Print the data below exactly, but only the lines from the one containing "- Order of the" down to the one containing "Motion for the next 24", inclusive.

*** Opening of Data to use ***

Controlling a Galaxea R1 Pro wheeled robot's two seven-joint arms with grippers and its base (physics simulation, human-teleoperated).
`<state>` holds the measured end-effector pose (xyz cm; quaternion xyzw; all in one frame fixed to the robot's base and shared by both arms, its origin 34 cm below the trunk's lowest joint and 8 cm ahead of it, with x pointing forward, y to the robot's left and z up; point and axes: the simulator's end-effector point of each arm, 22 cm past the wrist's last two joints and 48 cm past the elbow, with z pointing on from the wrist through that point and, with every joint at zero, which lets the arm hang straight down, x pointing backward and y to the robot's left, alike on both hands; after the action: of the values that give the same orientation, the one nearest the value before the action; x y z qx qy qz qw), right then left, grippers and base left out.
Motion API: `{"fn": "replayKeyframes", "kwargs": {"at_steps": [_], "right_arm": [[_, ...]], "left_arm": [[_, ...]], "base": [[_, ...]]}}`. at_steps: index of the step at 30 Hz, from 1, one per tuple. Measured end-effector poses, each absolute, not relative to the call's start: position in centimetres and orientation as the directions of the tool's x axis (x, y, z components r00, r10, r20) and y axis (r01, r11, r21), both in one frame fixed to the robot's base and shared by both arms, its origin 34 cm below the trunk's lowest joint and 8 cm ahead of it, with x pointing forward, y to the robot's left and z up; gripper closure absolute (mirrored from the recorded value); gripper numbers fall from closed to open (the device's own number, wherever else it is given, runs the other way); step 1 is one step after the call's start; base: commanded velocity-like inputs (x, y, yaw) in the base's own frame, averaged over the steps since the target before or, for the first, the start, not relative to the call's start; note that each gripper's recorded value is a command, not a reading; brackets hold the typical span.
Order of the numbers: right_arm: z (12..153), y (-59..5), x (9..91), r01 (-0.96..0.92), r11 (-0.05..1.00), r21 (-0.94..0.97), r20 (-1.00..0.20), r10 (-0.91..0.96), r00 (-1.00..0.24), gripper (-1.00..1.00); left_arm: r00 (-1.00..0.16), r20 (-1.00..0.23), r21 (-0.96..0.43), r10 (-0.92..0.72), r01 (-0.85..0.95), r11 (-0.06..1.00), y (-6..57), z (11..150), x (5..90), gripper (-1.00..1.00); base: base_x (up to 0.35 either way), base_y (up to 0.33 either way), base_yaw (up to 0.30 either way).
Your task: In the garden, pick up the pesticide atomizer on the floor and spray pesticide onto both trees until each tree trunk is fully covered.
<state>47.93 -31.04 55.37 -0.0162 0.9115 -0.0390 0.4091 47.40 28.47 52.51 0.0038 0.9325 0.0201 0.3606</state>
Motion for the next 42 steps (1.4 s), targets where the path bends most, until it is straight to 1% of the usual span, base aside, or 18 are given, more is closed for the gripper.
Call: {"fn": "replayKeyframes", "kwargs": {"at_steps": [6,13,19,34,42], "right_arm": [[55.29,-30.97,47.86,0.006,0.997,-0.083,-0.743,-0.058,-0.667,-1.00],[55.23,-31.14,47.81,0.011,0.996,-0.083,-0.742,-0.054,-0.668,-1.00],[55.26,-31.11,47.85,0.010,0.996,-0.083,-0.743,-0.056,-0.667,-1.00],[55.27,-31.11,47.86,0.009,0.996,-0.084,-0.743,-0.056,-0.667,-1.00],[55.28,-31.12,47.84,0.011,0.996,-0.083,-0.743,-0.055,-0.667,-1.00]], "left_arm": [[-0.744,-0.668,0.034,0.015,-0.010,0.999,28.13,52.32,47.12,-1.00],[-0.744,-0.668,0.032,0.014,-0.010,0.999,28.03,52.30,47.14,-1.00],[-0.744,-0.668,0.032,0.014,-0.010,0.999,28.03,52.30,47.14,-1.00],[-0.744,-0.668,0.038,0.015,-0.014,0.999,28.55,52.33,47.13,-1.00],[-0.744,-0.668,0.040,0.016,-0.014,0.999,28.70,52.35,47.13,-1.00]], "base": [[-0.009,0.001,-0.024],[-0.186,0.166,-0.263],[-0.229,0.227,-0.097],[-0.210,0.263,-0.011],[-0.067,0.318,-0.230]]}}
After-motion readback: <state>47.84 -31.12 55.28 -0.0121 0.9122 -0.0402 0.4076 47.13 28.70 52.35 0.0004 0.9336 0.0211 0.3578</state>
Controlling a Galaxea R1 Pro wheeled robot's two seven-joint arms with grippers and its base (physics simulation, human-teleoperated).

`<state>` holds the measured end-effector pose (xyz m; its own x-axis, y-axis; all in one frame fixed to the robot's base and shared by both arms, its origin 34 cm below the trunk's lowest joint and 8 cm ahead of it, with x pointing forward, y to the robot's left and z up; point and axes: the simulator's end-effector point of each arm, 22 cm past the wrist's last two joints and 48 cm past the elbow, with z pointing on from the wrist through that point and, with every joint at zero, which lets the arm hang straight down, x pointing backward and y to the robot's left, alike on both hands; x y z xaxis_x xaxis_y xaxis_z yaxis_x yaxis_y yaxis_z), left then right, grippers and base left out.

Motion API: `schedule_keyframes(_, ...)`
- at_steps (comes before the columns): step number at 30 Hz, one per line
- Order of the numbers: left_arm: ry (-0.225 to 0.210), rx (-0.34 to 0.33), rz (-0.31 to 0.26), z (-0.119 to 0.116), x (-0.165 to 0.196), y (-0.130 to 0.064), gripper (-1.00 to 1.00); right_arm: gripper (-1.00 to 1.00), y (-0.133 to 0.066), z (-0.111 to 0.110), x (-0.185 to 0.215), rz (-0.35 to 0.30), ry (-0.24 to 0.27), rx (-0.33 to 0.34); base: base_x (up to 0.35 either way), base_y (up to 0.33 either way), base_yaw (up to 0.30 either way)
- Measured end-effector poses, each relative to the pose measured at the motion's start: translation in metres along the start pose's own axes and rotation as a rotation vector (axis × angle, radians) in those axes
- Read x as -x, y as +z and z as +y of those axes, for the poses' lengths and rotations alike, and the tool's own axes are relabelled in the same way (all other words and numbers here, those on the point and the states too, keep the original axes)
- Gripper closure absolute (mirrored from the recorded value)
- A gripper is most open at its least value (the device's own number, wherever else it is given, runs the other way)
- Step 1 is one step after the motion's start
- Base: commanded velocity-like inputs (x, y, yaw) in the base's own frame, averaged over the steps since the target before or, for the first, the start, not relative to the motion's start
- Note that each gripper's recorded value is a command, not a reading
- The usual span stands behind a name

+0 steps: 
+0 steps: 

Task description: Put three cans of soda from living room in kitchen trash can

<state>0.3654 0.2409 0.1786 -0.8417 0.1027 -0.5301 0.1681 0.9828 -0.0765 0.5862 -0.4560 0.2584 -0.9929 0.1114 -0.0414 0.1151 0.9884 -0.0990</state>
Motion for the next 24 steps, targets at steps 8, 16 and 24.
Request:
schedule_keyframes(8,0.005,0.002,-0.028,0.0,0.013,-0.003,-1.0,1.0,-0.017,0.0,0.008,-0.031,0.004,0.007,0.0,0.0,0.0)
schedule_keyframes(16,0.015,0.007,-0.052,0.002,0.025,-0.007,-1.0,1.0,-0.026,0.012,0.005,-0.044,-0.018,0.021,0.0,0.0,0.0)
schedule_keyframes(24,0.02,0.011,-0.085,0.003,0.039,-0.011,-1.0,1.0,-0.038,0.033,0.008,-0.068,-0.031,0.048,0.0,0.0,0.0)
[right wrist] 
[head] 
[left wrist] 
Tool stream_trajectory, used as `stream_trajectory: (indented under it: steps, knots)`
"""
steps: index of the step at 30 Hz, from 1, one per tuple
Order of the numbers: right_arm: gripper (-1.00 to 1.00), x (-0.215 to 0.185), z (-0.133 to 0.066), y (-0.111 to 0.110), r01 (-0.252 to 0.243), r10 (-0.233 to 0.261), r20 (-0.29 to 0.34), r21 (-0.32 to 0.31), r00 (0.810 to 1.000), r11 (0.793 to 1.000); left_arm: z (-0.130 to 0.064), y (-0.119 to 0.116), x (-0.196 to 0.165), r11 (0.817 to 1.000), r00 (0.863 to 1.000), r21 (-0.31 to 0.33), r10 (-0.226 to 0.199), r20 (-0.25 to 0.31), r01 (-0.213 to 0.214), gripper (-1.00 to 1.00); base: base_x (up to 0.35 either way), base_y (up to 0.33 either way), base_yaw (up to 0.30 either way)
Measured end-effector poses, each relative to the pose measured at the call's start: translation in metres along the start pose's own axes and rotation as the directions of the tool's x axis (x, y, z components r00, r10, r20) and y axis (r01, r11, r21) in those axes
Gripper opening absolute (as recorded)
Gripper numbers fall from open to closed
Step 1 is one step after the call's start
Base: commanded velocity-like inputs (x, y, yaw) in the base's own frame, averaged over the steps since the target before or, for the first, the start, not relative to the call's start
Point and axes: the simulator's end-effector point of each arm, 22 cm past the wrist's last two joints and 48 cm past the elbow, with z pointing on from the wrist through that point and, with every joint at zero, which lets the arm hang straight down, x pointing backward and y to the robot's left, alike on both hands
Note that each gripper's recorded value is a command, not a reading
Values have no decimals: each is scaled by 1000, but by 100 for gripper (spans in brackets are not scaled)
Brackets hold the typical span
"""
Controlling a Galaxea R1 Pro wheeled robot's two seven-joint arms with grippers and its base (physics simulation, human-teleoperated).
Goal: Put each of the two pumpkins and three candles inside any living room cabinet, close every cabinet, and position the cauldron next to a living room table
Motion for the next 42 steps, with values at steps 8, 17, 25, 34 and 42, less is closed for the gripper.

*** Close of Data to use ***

Answer box:
- Order of the numbers: left_arm: ry (-0.225 to 0.210), rx (-0.34 to 0.33), rz (-0.31 to 0.26), z (-0.119 to 0.116), x (-0.165 to 0.196), y (-0.130 to 0.064), gripper (-1.00 to 1.00); right_arm: gripper (-1.00 to 1.00), y (-0.133 to 0.066), z (-0.111 to 0.110), x (-0.185 to 0.215), rz (-0.35 to 0.30), ry (-0.24 to 0.27), rx (-0.33 to 0.34); base: base_x (up to 0.35 either way), base_y (up to 0.33 either way), base_yaw (up to 0.30 either way)
- Measured end-effector poses, each relative to the pose measured at the motion's start: translation in metres along the start pose's own axes and rotation as a rotation vector (axis × angle, radians) in those axes
- Read x as -x, y as +z and z as +y of those axes, for the poses' lengths and rotations alike, and the tool's own axes are relabelled in the same way (all other words and numbers here, those on the point and the states too, keep the original axes)
- Gripper closure absolute (mirrored from the recorded value)
- A gripper is most open at its least value (the device's own number, wherever else it is given, runs the other way)
- Step 1 is one step after the motion's start
- Base: commanded velocity-like inputs (x, y, yaw) in the base's own frame, averaged over the steps since the target before or, for the first, the start, not relative to the motion's start
- Note that each gripper's recorded value is a command, not a reading
- The usual span stands behind a name

+0 steps: 
+0 steps: 

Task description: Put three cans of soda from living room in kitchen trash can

<state>0.3654 0.2409 0.1786 -0.8417 0.1027 -0.5301 0.1681 0.9828 -0.0765 0.5862 -0.4560 0.2584 -0.9929 0.1114 -0.0414 0.1151 0.9884 -0.0990</state>
Motion for the next 24 steps, targets at steps 8, 16 and 24.

This output has come to an end.